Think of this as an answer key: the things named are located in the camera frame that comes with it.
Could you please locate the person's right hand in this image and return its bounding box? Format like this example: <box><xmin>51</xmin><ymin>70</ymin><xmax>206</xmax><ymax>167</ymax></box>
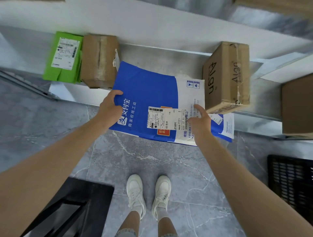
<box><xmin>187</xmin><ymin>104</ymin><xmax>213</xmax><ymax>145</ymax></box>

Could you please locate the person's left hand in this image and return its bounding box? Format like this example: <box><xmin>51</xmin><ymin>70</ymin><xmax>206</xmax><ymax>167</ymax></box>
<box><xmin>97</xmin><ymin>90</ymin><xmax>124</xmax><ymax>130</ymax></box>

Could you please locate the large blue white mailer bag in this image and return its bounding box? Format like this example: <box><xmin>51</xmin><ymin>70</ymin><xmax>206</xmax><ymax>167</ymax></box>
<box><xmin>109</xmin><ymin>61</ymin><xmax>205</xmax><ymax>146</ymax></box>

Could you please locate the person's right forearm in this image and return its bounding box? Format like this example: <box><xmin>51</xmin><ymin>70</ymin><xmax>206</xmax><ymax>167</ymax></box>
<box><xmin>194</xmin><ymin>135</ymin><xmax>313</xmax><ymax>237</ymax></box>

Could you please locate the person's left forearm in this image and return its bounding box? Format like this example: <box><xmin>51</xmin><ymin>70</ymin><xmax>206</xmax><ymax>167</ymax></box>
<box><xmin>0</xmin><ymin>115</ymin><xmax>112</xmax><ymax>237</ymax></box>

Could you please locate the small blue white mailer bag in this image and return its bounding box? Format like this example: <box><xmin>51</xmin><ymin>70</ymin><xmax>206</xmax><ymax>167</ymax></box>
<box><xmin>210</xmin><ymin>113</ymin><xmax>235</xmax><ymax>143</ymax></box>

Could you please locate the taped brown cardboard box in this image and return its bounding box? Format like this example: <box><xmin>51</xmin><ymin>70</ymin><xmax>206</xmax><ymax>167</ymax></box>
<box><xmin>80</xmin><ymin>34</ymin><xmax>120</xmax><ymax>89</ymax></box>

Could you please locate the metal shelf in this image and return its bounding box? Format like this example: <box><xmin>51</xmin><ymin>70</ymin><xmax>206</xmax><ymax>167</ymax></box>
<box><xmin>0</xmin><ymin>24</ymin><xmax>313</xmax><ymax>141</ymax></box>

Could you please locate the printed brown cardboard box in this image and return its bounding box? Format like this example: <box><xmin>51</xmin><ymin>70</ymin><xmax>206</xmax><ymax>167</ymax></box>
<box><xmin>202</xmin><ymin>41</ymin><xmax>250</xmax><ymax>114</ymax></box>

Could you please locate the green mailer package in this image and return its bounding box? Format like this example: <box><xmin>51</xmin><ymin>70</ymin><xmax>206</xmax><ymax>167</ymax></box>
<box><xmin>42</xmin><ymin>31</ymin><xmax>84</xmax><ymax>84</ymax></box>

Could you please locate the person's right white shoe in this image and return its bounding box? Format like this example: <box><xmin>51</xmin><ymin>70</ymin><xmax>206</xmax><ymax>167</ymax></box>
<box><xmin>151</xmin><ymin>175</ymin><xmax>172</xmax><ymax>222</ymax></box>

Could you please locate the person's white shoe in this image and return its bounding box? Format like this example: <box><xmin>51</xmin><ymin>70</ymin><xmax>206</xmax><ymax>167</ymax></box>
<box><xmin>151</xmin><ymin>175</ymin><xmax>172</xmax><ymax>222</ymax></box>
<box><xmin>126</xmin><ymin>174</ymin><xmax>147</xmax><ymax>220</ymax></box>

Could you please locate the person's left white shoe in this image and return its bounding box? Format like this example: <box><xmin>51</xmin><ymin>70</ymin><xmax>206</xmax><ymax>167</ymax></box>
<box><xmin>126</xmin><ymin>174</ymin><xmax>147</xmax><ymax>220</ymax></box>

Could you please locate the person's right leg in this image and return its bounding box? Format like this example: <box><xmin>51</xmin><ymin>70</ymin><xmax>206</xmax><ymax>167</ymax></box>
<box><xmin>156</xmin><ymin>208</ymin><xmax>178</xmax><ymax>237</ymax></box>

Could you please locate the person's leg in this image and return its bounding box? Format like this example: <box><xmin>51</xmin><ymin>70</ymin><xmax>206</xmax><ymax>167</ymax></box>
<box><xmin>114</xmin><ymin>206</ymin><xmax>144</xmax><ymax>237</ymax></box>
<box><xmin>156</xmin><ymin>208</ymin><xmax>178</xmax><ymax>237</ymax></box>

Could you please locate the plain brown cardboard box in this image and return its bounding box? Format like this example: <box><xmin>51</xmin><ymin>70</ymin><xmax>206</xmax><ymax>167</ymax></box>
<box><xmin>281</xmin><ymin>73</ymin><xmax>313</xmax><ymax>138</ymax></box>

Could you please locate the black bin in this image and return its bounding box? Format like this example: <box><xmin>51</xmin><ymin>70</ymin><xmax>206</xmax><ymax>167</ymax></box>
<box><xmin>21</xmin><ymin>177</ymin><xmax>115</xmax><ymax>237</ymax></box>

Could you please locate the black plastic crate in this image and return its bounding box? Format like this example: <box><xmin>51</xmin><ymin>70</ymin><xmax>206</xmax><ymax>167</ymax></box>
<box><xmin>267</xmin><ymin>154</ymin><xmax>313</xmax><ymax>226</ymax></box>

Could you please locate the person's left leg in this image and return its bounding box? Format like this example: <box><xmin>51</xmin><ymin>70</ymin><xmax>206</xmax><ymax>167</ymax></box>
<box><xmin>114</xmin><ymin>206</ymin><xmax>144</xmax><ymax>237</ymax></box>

● WHAT THIS TASK INVOLVES: From the line holding "Could you please locate the black bin" to the final line of the data, repeat every line exactly. Leave out all the rest.

● TASK RESULT:
Could you please locate the black bin in this image and return its bounding box? Format like this example: <box><xmin>51</xmin><ymin>70</ymin><xmax>206</xmax><ymax>167</ymax></box>
<box><xmin>21</xmin><ymin>177</ymin><xmax>115</xmax><ymax>237</ymax></box>

Could you please locate the black plastic crate in this image and return its bounding box? Format like this example: <box><xmin>51</xmin><ymin>70</ymin><xmax>206</xmax><ymax>167</ymax></box>
<box><xmin>267</xmin><ymin>154</ymin><xmax>313</xmax><ymax>226</ymax></box>

Could you please locate the person's left leg in this image and return its bounding box? Format like this example: <box><xmin>51</xmin><ymin>70</ymin><xmax>206</xmax><ymax>167</ymax></box>
<box><xmin>114</xmin><ymin>206</ymin><xmax>144</xmax><ymax>237</ymax></box>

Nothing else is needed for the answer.